Collected data
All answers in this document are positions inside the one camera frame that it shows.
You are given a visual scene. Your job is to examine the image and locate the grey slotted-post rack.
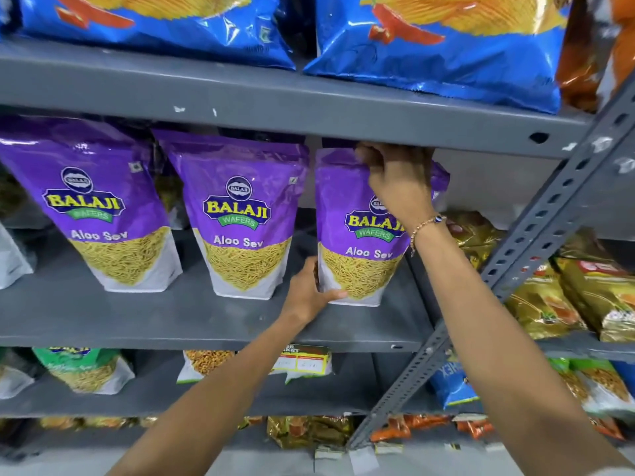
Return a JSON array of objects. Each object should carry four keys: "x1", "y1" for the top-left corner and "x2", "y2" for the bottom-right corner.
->
[{"x1": 347, "y1": 0, "x2": 635, "y2": 452}]

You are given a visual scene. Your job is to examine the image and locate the person's left forearm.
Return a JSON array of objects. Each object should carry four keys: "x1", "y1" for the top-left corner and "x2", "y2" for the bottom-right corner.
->
[{"x1": 106, "y1": 311, "x2": 318, "y2": 476}]

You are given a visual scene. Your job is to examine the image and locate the blue chip bag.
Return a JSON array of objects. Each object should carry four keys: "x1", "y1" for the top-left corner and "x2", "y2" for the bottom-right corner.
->
[
  {"x1": 19, "y1": 0, "x2": 297, "y2": 71},
  {"x1": 302, "y1": 0, "x2": 570, "y2": 116}
]

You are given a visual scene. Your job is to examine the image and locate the grey metal shelf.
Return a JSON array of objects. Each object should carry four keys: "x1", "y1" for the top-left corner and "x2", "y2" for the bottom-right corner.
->
[{"x1": 0, "y1": 34, "x2": 596, "y2": 452}]

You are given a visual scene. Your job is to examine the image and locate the pile of olive-gold packets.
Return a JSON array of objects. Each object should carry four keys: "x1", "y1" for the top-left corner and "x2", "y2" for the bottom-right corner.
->
[{"x1": 443, "y1": 209, "x2": 635, "y2": 344}]

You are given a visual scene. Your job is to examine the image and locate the person's right hand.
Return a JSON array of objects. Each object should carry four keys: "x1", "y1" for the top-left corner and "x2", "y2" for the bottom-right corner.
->
[{"x1": 355, "y1": 141, "x2": 438, "y2": 234}]

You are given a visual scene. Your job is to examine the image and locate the orange chip bag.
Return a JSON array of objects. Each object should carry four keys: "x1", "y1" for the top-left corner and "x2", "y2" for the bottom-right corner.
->
[{"x1": 554, "y1": 0, "x2": 635, "y2": 114}]

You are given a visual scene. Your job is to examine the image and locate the white hanging tag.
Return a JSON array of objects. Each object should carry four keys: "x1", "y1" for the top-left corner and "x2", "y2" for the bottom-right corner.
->
[{"x1": 347, "y1": 446, "x2": 381, "y2": 476}]

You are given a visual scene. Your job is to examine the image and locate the row of small gold packets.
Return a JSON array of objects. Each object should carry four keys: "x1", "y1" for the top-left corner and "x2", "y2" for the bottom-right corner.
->
[{"x1": 38, "y1": 415, "x2": 354, "y2": 451}]

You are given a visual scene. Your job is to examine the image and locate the gold chain bracelet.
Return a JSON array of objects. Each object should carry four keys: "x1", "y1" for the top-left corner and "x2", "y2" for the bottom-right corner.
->
[{"x1": 409, "y1": 214, "x2": 447, "y2": 257}]

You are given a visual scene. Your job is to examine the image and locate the yellow shelf price label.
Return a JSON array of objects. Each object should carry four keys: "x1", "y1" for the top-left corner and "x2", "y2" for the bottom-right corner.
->
[{"x1": 270, "y1": 344, "x2": 334, "y2": 385}]

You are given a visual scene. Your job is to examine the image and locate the person's left hand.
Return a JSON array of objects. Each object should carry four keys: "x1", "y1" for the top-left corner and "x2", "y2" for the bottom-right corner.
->
[{"x1": 280, "y1": 256, "x2": 350, "y2": 329}]

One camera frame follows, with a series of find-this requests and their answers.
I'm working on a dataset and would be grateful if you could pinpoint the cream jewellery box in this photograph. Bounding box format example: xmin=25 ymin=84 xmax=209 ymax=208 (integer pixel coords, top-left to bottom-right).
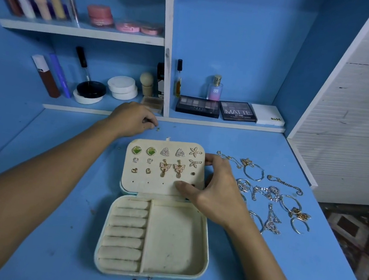
xmin=92 ymin=132 xmax=224 ymax=280

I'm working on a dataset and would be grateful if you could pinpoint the white slatted cabinet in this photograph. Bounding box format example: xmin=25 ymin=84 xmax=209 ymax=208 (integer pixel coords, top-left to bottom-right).
xmin=280 ymin=0 xmax=369 ymax=209

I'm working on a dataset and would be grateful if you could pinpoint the person's right hand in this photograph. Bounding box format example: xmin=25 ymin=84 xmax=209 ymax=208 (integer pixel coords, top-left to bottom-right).
xmin=169 ymin=151 xmax=258 ymax=233

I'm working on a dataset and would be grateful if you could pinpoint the white bowl black inside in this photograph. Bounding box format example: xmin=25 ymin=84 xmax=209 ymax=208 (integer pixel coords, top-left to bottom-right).
xmin=72 ymin=79 xmax=109 ymax=107

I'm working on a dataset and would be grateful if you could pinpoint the pink flat compact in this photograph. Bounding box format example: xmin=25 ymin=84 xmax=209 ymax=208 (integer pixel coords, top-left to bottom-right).
xmin=114 ymin=20 xmax=142 ymax=36
xmin=139 ymin=23 xmax=163 ymax=37

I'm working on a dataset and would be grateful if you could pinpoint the pile of silver bracelets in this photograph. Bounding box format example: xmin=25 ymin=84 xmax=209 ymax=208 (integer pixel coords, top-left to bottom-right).
xmin=207 ymin=150 xmax=318 ymax=240

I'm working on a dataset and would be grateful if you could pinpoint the white shelf unit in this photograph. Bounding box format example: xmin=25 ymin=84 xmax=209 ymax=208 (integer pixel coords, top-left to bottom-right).
xmin=0 ymin=0 xmax=301 ymax=138

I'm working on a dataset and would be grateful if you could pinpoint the person's left hand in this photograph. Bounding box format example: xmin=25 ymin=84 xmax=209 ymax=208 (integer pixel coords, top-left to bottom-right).
xmin=105 ymin=99 xmax=161 ymax=142

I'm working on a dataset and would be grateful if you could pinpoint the black makeup brush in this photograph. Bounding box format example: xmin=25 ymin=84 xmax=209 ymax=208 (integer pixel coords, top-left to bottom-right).
xmin=71 ymin=46 xmax=96 ymax=86

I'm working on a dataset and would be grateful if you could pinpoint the blue cosmetic tube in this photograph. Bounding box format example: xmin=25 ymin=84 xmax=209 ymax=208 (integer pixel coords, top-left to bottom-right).
xmin=42 ymin=52 xmax=77 ymax=100

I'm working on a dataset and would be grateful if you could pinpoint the black lettered eyeshadow palette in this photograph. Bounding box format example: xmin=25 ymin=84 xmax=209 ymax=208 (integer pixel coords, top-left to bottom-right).
xmin=217 ymin=99 xmax=260 ymax=125

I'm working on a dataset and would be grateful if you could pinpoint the square brown powder compact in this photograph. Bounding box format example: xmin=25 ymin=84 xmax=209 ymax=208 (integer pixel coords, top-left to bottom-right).
xmin=141 ymin=96 xmax=165 ymax=113

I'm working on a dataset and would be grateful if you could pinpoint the small pink perfume bottle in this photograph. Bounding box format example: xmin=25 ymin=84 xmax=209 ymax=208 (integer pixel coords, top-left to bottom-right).
xmin=206 ymin=74 xmax=224 ymax=102

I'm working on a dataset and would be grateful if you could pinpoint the person's right forearm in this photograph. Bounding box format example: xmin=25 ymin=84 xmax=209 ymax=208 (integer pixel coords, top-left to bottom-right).
xmin=217 ymin=214 xmax=322 ymax=280

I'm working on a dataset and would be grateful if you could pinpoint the thin dark cosmetic bottle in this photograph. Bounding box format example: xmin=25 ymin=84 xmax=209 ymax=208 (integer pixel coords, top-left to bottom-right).
xmin=171 ymin=58 xmax=185 ymax=98

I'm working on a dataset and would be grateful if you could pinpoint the brown lipstick tube white cap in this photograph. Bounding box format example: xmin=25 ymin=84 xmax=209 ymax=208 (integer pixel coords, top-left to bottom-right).
xmin=27 ymin=53 xmax=66 ymax=100

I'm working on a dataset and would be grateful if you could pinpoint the white flat box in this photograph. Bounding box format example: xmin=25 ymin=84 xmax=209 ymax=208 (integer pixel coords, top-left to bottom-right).
xmin=250 ymin=103 xmax=288 ymax=129

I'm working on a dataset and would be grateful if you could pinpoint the gold dangling earring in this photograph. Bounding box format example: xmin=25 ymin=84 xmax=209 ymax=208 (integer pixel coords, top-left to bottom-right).
xmin=158 ymin=160 xmax=172 ymax=178
xmin=172 ymin=161 xmax=186 ymax=179

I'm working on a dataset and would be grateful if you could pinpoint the person's left forearm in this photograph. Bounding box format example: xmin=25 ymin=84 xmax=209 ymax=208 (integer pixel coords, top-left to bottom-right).
xmin=0 ymin=110 xmax=128 ymax=280

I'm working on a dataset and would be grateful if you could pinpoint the pink round jar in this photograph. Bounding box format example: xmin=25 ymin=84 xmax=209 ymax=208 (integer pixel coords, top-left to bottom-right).
xmin=85 ymin=3 xmax=116 ymax=30

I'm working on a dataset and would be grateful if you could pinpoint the dark eyeshadow palette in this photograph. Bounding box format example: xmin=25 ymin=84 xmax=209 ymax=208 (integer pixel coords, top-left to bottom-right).
xmin=174 ymin=94 xmax=222 ymax=119

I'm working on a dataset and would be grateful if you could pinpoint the white round cream jar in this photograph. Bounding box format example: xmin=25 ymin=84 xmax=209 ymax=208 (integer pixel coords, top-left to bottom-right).
xmin=106 ymin=74 xmax=141 ymax=103

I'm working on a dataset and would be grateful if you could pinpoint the black cosmetic bottle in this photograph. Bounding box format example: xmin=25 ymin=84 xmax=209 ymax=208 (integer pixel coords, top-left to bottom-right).
xmin=153 ymin=61 xmax=168 ymax=100

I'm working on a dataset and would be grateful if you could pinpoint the beige makeup sponge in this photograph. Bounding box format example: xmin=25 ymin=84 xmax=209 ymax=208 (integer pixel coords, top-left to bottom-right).
xmin=138 ymin=72 xmax=157 ymax=98

:: YOUR GOAL ::
Answer with one number only: how many lines of the entries above include the word "answers"?

:: ANSWER SECTION ::
2